◆ **WHAT TO WORK ON**
Below is a set of entries; give all of them again exactly.

*****

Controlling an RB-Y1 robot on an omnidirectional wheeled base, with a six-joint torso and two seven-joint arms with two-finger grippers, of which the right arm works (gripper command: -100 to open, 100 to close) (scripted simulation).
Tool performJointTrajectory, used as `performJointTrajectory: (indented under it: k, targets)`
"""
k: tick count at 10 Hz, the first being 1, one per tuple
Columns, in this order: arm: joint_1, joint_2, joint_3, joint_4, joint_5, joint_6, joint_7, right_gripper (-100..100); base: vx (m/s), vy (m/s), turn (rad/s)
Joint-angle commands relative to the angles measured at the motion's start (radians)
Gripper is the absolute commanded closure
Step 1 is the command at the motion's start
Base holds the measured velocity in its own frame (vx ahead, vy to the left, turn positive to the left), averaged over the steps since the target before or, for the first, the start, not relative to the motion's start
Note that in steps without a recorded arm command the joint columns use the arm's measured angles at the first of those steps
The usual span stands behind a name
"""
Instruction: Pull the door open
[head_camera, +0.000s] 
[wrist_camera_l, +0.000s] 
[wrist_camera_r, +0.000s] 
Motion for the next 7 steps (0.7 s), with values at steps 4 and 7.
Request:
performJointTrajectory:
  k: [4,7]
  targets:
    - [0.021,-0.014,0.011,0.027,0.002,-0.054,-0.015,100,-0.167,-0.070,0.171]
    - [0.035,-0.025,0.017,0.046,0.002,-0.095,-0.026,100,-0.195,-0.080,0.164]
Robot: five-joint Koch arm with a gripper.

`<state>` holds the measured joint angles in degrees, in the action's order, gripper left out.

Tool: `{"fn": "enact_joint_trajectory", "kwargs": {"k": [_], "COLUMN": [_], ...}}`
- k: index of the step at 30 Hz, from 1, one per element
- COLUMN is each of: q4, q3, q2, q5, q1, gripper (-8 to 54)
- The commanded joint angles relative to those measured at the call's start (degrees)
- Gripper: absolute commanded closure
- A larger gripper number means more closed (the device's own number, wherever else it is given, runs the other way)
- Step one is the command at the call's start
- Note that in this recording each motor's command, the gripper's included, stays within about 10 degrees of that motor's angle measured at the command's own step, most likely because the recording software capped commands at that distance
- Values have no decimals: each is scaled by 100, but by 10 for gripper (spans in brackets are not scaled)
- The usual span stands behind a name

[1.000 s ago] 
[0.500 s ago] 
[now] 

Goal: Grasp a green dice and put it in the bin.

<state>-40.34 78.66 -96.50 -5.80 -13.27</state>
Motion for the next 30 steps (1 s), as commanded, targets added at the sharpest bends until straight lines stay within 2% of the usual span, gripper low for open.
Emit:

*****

◆ **SOLVED PROBLEM**
Controlling an RB-Y1 robot on an omnidirectional wheeled base, with a six-joint torso and two seven-joint arms with two-finger grippers, of which the right arm works (gripper command: -100 to open, 100 to close) (scripted simulation).
Tool performJointTrajectory, used as `performJointTrajectory: (indented under it: k, targets)`
"""
k: tick count at 10 Hz, the first being 1, one per tuple
Columns, in this order: arm: joint_1, joint_2, joint_3, joint_4, joint_5, joint_6, joint_7, right_gripper (-100..100); base: vx (m/s), vy (m/s), turn (rad/s)
Joint-angle commands relative to the angles measured at the motion's start (radians)
Gripper is the absolute commanded closure
Step 1 is the command at the motion's start
Base holds the measured velocity in its own frame (vx ahead, vy to the left, turn positive to the left), averaged over the steps since the target before or, for the first, the start, not relative to the motion's start
Note that in steps without a recorded arm command the joint columns use the arm's measured angles at the first of those steps
The usual span stands behind a name
"""
Instruction: Pull the door open
[head_camera, +0.000s] 
[wrist_camera_l, +0.000s] 
[wrist_camera_r, +0.000s] 
Motion for the next 7 steps (0.7 s), with values at steps 4 and 7.
Request:
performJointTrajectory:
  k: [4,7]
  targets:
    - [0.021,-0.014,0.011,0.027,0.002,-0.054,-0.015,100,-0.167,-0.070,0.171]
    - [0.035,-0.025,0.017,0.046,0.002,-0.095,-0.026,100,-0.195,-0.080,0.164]
Robot: five-joint Koch arm with a gripper.

`<state>` holds the measured joint angles in degrees, in the action's order, gripper left out.

Tool: `{"fn": "enact_joint_trajectory", "kwargs": {"k": [_], "COLUMN": [_], ...}}`
- k: index of the step at 30 Hz, from 1, one per element
- COLUMN is each of: q4, q3, q2, q5, q1, gripper (-8 to 54)
- The commanded joint angles relative to those measured at the call's start (degrees)
- Gripper: absolute commanded closure
- A larger gripper number means more closed (the device's own number, wherever else it is given, runs the other way)
- Step one is the command at the call's start
- Note that in this recording each motor's command, the gripper's included, stays within about 10 degrees of that motor's angle measured at the command's own step, most likely because the recording software capped commands at that distance
- Values have no decimals: each is scaled by 100, but by 10 for gripper (spans in brackets are not scaled)
- The usual span stands behind a name

[1.000 s ago] 
[0.500 s ago] 
[now] 

Goal: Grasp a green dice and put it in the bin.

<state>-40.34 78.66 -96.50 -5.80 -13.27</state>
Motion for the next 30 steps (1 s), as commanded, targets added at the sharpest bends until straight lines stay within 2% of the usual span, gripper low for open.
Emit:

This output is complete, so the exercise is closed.